— What is needed —
Which of the lines below include "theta"? Each one should be copied out.

— Given data —
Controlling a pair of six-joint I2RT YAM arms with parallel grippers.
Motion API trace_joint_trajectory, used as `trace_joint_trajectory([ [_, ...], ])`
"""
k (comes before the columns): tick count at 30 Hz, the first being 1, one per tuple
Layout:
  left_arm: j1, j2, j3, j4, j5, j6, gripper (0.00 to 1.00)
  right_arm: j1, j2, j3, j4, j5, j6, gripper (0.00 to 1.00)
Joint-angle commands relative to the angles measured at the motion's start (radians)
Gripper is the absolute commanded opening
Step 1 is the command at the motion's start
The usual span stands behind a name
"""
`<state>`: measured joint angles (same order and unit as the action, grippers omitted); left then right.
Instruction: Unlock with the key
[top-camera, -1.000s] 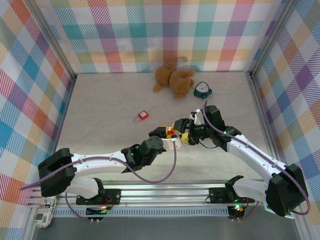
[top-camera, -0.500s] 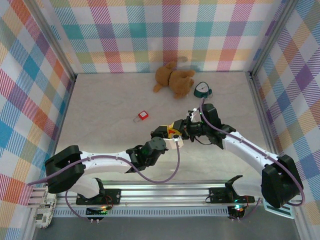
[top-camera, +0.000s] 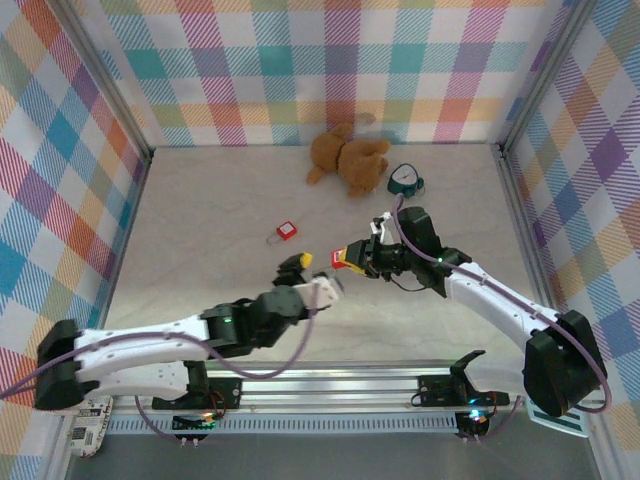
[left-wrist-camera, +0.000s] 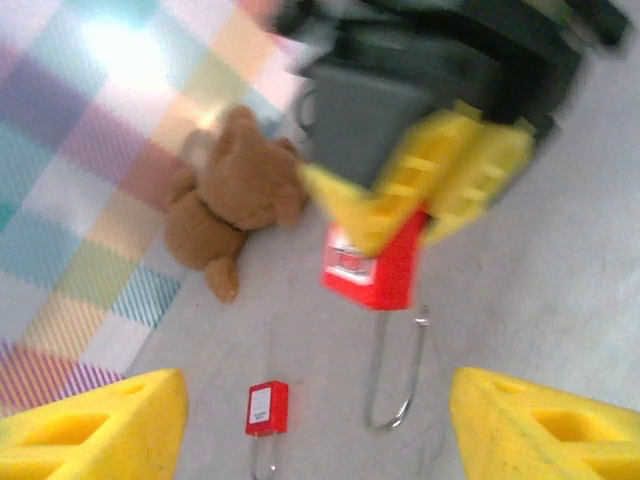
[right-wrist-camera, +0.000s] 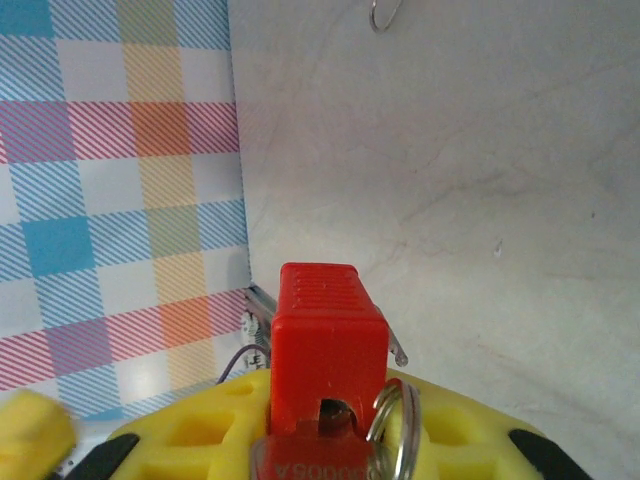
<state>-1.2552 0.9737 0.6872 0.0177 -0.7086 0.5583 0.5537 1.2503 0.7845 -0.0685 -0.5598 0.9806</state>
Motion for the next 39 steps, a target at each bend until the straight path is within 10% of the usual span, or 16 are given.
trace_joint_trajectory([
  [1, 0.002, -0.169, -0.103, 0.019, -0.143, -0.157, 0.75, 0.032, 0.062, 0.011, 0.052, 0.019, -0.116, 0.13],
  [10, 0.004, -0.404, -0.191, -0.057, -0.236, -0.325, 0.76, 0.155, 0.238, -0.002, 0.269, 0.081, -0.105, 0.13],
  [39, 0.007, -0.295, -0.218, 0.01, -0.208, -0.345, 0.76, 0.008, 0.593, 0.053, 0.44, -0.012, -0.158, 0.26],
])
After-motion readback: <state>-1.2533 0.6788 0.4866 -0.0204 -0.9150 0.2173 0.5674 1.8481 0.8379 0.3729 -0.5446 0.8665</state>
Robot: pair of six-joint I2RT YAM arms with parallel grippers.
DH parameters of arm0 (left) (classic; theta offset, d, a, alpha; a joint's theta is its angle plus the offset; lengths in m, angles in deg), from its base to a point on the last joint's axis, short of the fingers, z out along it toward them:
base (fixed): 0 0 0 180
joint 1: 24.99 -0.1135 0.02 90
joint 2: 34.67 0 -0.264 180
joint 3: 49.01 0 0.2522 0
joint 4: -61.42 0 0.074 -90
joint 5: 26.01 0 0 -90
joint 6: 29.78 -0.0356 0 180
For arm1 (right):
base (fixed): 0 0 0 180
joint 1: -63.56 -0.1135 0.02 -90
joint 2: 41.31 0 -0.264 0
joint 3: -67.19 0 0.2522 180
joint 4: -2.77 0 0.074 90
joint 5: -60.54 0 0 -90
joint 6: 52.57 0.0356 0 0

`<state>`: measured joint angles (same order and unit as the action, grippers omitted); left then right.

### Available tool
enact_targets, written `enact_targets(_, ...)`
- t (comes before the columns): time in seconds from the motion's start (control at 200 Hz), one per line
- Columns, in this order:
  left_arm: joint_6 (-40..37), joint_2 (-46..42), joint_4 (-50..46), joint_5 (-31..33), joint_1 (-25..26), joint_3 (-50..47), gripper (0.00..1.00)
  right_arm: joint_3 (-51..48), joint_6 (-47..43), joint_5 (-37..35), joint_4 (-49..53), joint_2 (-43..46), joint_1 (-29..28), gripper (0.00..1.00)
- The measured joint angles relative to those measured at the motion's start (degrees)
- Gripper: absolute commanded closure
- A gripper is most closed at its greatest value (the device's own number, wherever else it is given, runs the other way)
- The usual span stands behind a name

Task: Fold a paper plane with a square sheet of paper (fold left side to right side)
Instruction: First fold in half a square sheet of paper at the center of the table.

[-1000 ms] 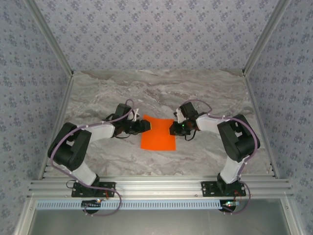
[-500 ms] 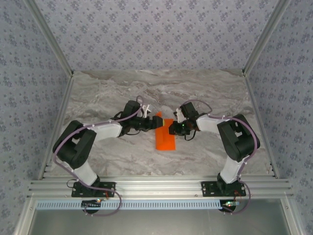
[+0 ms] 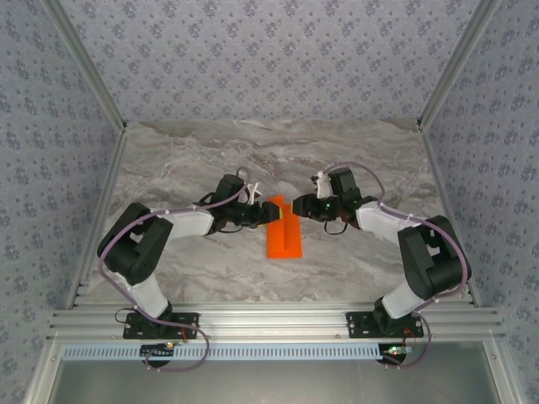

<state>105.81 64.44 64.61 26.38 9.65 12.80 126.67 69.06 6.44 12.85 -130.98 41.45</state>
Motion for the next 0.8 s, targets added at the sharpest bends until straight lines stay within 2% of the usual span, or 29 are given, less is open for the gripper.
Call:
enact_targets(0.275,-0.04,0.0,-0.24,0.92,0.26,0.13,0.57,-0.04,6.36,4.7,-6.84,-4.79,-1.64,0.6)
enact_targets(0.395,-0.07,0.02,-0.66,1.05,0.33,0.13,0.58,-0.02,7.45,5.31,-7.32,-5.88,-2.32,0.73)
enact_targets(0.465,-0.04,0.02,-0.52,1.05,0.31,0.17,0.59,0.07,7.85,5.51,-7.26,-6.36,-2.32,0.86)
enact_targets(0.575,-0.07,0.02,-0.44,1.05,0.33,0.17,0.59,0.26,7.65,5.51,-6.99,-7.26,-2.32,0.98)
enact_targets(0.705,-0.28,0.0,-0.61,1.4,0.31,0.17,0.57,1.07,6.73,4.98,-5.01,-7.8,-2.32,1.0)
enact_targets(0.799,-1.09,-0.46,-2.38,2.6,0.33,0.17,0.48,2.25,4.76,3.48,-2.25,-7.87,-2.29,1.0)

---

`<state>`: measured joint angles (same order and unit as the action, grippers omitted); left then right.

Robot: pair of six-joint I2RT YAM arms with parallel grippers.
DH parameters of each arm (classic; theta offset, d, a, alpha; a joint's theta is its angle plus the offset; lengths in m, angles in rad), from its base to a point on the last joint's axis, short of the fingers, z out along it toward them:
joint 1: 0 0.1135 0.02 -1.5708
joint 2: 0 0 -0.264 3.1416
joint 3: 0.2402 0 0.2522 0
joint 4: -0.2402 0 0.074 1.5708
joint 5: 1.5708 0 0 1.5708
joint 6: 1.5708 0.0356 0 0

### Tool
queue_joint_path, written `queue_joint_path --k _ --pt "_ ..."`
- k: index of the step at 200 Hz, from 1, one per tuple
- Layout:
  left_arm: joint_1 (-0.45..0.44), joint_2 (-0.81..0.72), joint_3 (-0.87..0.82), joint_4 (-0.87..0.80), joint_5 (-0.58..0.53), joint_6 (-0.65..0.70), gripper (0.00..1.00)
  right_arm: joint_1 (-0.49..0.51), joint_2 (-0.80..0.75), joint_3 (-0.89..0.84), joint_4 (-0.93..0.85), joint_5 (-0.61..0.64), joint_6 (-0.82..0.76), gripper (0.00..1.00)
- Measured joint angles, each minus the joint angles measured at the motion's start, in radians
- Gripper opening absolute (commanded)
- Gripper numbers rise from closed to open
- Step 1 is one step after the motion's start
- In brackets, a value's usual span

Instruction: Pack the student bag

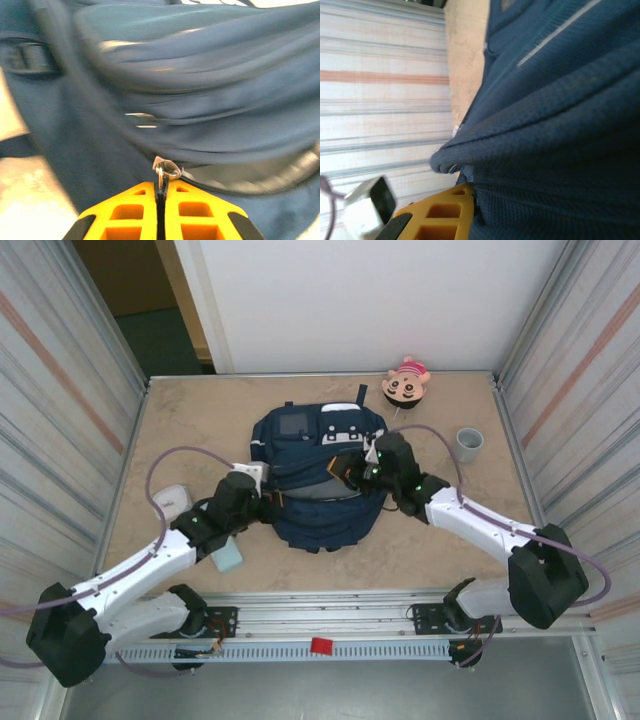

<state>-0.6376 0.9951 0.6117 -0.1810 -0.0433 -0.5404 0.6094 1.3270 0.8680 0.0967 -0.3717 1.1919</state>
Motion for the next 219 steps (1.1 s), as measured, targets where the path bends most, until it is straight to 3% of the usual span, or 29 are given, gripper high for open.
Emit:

— Problem solution —
DH parameters of arm0 (left) (classic; theta offset, d, a, alpha; a joint's theta is its angle plus the offset; lengths in m, angles in deg), from its base to a point on the last joint's axis, short of the fingers, z out along it toward them:
DH parameters of each arm (classic; theta offset, d, a, alpha; a joint's theta is its angle plus the offset; lengths in m, angles in rad), from its base to a point on the last joint's axis, short of the fingers, z out along it toward them:

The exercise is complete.